▶ [EXERCISE PROMPT]: The entries need to be copied exactly as they stand, images left out.

START SUPPLIED DATA

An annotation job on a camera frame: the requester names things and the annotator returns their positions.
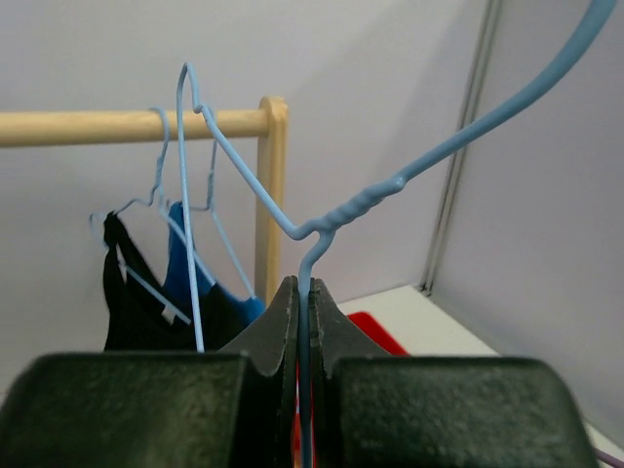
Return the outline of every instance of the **table surface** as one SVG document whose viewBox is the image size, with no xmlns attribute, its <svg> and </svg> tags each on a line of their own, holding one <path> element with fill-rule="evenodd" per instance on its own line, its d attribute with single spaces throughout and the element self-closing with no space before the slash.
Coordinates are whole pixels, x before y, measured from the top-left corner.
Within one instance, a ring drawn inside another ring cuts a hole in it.
<svg viewBox="0 0 624 468">
<path fill-rule="evenodd" d="M 498 354 L 410 286 L 343 302 L 338 307 L 345 314 L 369 312 L 412 355 Z M 594 447 L 624 459 L 624 450 L 591 424 L 586 423 L 586 427 Z"/>
</svg>

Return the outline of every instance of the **red object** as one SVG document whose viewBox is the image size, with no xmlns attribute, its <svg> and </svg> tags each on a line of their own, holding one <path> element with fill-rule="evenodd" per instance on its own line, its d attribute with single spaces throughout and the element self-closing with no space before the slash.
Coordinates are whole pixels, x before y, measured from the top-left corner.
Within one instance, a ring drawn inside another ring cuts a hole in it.
<svg viewBox="0 0 624 468">
<path fill-rule="evenodd" d="M 356 312 L 355 314 L 347 315 L 349 320 L 353 322 L 353 324 L 364 332 L 370 339 L 372 339 L 375 343 L 385 349 L 388 353 L 393 356 L 407 356 L 408 352 L 401 346 L 396 339 L 392 337 L 392 335 L 385 330 L 368 312 Z M 297 393 L 297 412 L 295 415 L 295 425 L 294 430 L 292 431 L 292 448 L 293 453 L 296 453 L 296 456 L 299 456 L 299 398 Z"/>
</svg>

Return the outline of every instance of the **white wall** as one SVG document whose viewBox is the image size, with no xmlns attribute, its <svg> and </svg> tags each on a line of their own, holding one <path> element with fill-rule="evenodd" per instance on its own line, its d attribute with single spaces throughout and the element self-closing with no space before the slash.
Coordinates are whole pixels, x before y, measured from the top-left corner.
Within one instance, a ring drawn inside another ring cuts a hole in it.
<svg viewBox="0 0 624 468">
<path fill-rule="evenodd" d="M 193 61 L 216 108 L 286 97 L 291 109 L 286 211 L 299 222 L 389 176 L 450 135 L 457 120 L 483 1 L 257 2 L 55 0 L 11 2 L 0 16 L 2 110 L 173 108 L 176 80 Z M 237 143 L 254 164 L 255 142 Z M 107 313 L 103 252 L 87 216 L 144 195 L 159 144 L 3 150 L 0 158 L 0 391 L 33 356 L 101 349 Z M 192 198 L 205 193 L 210 146 L 189 144 Z M 217 203 L 253 271 L 254 198 L 224 159 Z M 444 167 L 415 181 L 340 232 L 315 273 L 337 299 L 419 277 Z M 178 194 L 176 148 L 167 192 Z M 154 211 L 125 220 L 155 270 L 167 229 Z M 241 292 L 207 217 L 198 248 Z M 283 274 L 306 246 L 285 242 Z"/>
<path fill-rule="evenodd" d="M 480 114 L 563 45 L 587 0 L 504 2 Z M 555 89 L 475 142 L 434 298 L 559 371 L 624 444 L 624 6 Z"/>
</svg>

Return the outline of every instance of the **wooden clothes rack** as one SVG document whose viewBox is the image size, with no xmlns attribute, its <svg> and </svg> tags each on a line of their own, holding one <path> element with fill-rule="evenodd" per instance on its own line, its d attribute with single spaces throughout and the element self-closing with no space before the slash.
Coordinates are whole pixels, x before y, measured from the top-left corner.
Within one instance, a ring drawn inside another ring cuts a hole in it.
<svg viewBox="0 0 624 468">
<path fill-rule="evenodd" d="M 171 138 L 177 139 L 176 113 L 167 112 Z M 284 203 L 289 113 L 281 97 L 263 97 L 259 109 L 216 114 L 226 137 L 257 137 L 256 176 L 275 203 Z M 211 138 L 201 114 L 184 112 L 185 139 Z M 159 141 L 164 129 L 152 111 L 0 112 L 0 147 Z M 270 302 L 280 282 L 282 230 L 257 201 L 255 205 L 254 289 Z"/>
</svg>

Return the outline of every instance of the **hanging clothes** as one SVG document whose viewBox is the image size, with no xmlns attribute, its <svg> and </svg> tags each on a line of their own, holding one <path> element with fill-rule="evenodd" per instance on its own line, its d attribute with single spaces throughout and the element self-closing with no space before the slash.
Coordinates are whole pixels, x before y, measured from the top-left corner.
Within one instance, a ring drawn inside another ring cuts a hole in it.
<svg viewBox="0 0 624 468">
<path fill-rule="evenodd" d="M 178 317 L 170 323 L 163 317 L 165 306 L 158 299 L 131 276 L 124 279 L 118 249 L 125 263 L 140 278 L 192 317 L 190 306 L 177 303 L 159 284 L 126 227 L 113 213 L 104 222 L 104 242 L 108 253 L 104 260 L 103 286 L 110 314 L 104 351 L 194 351 L 192 324 L 186 325 Z M 200 295 L 200 310 L 207 350 L 221 348 L 246 327 L 238 310 L 218 285 Z"/>
<path fill-rule="evenodd" d="M 184 211 L 181 202 L 172 204 L 169 210 L 169 216 L 184 231 Z M 200 268 L 197 271 L 197 289 L 200 295 L 208 294 L 214 286 L 202 274 Z M 188 305 L 191 302 L 191 288 L 188 280 L 188 261 L 186 257 L 186 247 L 182 241 L 174 233 L 170 226 L 169 229 L 169 265 L 167 267 L 167 276 L 164 283 L 165 291 L 168 296 L 172 297 L 177 303 Z M 241 300 L 228 291 L 226 288 L 220 288 L 223 294 L 230 301 L 232 307 L 237 311 L 241 320 L 245 325 L 249 325 L 264 312 L 264 302 L 257 297 L 250 297 Z"/>
</svg>

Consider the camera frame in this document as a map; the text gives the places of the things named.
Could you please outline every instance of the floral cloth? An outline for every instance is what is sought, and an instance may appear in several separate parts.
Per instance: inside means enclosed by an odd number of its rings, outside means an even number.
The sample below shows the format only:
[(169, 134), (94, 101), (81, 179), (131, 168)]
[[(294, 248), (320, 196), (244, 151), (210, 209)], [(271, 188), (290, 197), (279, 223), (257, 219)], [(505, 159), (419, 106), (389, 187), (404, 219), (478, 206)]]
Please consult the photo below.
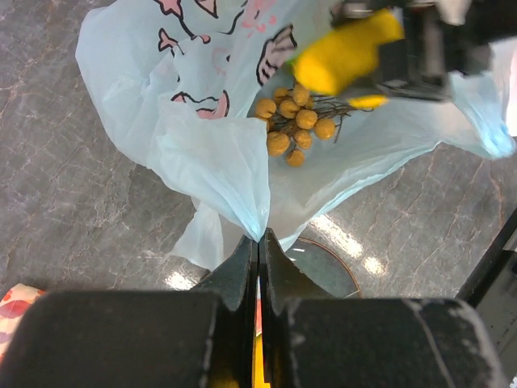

END SUPPLIED DATA

▶ [RESULT]:
An annotation job on a camera frame: the requester names things and the annotator returns their positions.
Return the outline of every instance of the **table surface** as one SVG document whose viewBox is the image size, with no xmlns attribute, its <svg> and </svg> tags each on a line of their own, holding one <path> element with fill-rule="evenodd" per instance on its own line, its d attribute with single spaces throughout and the element self-closing with no space before the slash.
Coordinates are whole pixels, x before y, measured from the top-left corner.
Within one instance, a ring drawn inside another ring cuts a hole in it.
<svg viewBox="0 0 624 468">
<path fill-rule="evenodd" d="M 498 354 L 410 286 L 343 302 L 338 307 L 345 314 L 369 312 L 412 355 Z M 594 447 L 624 459 L 624 450 L 591 424 L 586 423 L 586 427 Z"/>
</svg>

Return the outline of every instance of the **red object** as one SVG document whose viewBox is the image size, with no xmlns attribute, its <svg> and </svg> tags each on a line of their own, holding one <path> element with fill-rule="evenodd" per instance on its own line, its d attribute with single spaces throughout and the element self-closing with no space before the slash.
Coordinates are whole pixels, x before y, measured from the top-left corner.
Within one instance, a ring drawn inside another ring cuts a hole in it.
<svg viewBox="0 0 624 468">
<path fill-rule="evenodd" d="M 356 312 L 355 314 L 347 315 L 349 320 L 353 322 L 353 324 L 364 332 L 370 339 L 372 339 L 375 343 L 385 349 L 388 353 L 393 356 L 407 356 L 408 352 L 401 346 L 396 339 L 392 337 L 392 335 L 385 330 L 368 312 Z M 297 393 L 297 412 L 295 415 L 295 425 L 294 430 L 292 431 L 292 448 L 293 453 L 296 453 L 296 456 L 299 456 L 299 398 Z"/>
</svg>

Return the outline of every instance of the **white wall** as one SVG document whose viewBox is the image size, with no xmlns attribute, its <svg> and </svg> tags each on a line of their own, holding one <path> element with fill-rule="evenodd" per instance on its own line, its d attribute with single spaces throughout and the element self-closing with no space before the slash.
Coordinates are whole pixels, x before y, measured from the top-left corner.
Within one instance, a ring drawn inside another ring cuts a hole in it.
<svg viewBox="0 0 624 468">
<path fill-rule="evenodd" d="M 193 61 L 216 108 L 286 97 L 291 109 L 286 211 L 299 222 L 389 176 L 450 135 L 457 120 L 483 1 L 257 2 L 55 0 L 11 2 L 0 16 L 2 110 L 173 108 L 176 80 Z M 237 143 L 254 164 L 255 142 Z M 107 313 L 103 252 L 87 216 L 144 195 L 159 144 L 3 150 L 0 158 L 0 391 L 33 356 L 101 349 Z M 192 198 L 205 193 L 210 146 L 189 144 Z M 217 203 L 253 271 L 254 198 L 224 159 Z M 444 167 L 415 181 L 340 232 L 315 273 L 337 299 L 419 277 Z M 178 194 L 176 148 L 167 192 Z M 154 211 L 125 220 L 155 270 L 167 229 Z M 241 292 L 207 217 L 198 248 Z M 283 274 L 306 246 L 285 242 Z"/>
<path fill-rule="evenodd" d="M 480 114 L 563 45 L 587 0 L 504 2 Z M 555 89 L 475 142 L 434 298 L 559 371 L 624 444 L 624 6 Z"/>
</svg>

Return the outline of every instance of the **wooden clothes rack** as one SVG document whose viewBox is the image size, with no xmlns attribute, its <svg> and </svg> tags each on a line of their own, holding one <path> element with fill-rule="evenodd" per instance on its own line, its d attribute with single spaces throughout and the element self-closing with no space before the slash.
Coordinates are whole pixels, x before y, measured from the top-left corner.
Within one instance, a ring drawn inside another ring cuts a hole in it.
<svg viewBox="0 0 624 468">
<path fill-rule="evenodd" d="M 171 138 L 177 139 L 176 113 L 167 112 Z M 284 203 L 289 113 L 281 97 L 263 97 L 259 109 L 216 114 L 226 137 L 257 137 L 256 176 L 275 203 Z M 211 138 L 201 114 L 184 112 L 185 139 Z M 159 141 L 164 129 L 152 111 L 0 112 L 0 147 Z M 270 302 L 280 282 L 282 230 L 257 201 L 255 205 L 254 289 Z"/>
</svg>

Return the outline of every instance of the **hanging clothes** as one SVG document whose viewBox is the image size, with no xmlns attribute, its <svg> and </svg> tags each on a line of their own, holding one <path> element with fill-rule="evenodd" per instance on its own line, its d attribute with single spaces throughout and the element self-closing with no space before the slash.
Coordinates are whole pixels, x before y, measured from the top-left corner.
Within one instance, a ring drawn inside another ring cuts a hole in it.
<svg viewBox="0 0 624 468">
<path fill-rule="evenodd" d="M 178 317 L 170 323 L 163 317 L 165 306 L 158 299 L 131 276 L 124 279 L 118 249 L 125 263 L 140 278 L 192 317 L 190 306 L 177 303 L 159 284 L 126 227 L 113 213 L 104 222 L 104 242 L 108 253 L 104 260 L 103 286 L 110 314 L 104 351 L 194 351 L 192 324 L 186 325 Z M 200 295 L 200 310 L 207 350 L 221 348 L 246 327 L 238 310 L 218 285 Z"/>
<path fill-rule="evenodd" d="M 184 211 L 181 202 L 172 204 L 169 210 L 169 216 L 184 231 Z M 200 268 L 197 271 L 197 289 L 200 295 L 208 294 L 214 286 L 202 274 Z M 188 305 L 191 302 L 191 288 L 188 280 L 188 261 L 186 257 L 186 247 L 182 241 L 174 233 L 170 226 L 169 229 L 169 265 L 167 267 L 167 276 L 164 283 L 165 291 L 168 296 L 172 297 L 177 303 Z M 241 300 L 228 291 L 226 288 L 220 288 L 223 294 L 230 301 L 232 307 L 237 311 L 241 320 L 245 325 L 249 325 L 264 312 L 264 302 L 257 297 L 250 297 Z"/>
</svg>

Consider the camera frame in this document as a map; the text gives the places of the things named.
Could you please outline every instance of the floral cloth? An outline for every instance is what is sought, and an instance may appear in several separate parts.
Per instance: inside means enclosed by an odd number of its rings, outside means an even number.
The sample below shows the format only:
[(169, 134), (94, 101), (81, 179), (131, 168)]
[[(294, 248), (320, 196), (244, 151), (210, 209)], [(271, 188), (290, 197), (279, 223), (257, 219)], [(505, 159), (419, 106), (389, 187), (404, 219), (478, 206)]]
Please consult the photo below.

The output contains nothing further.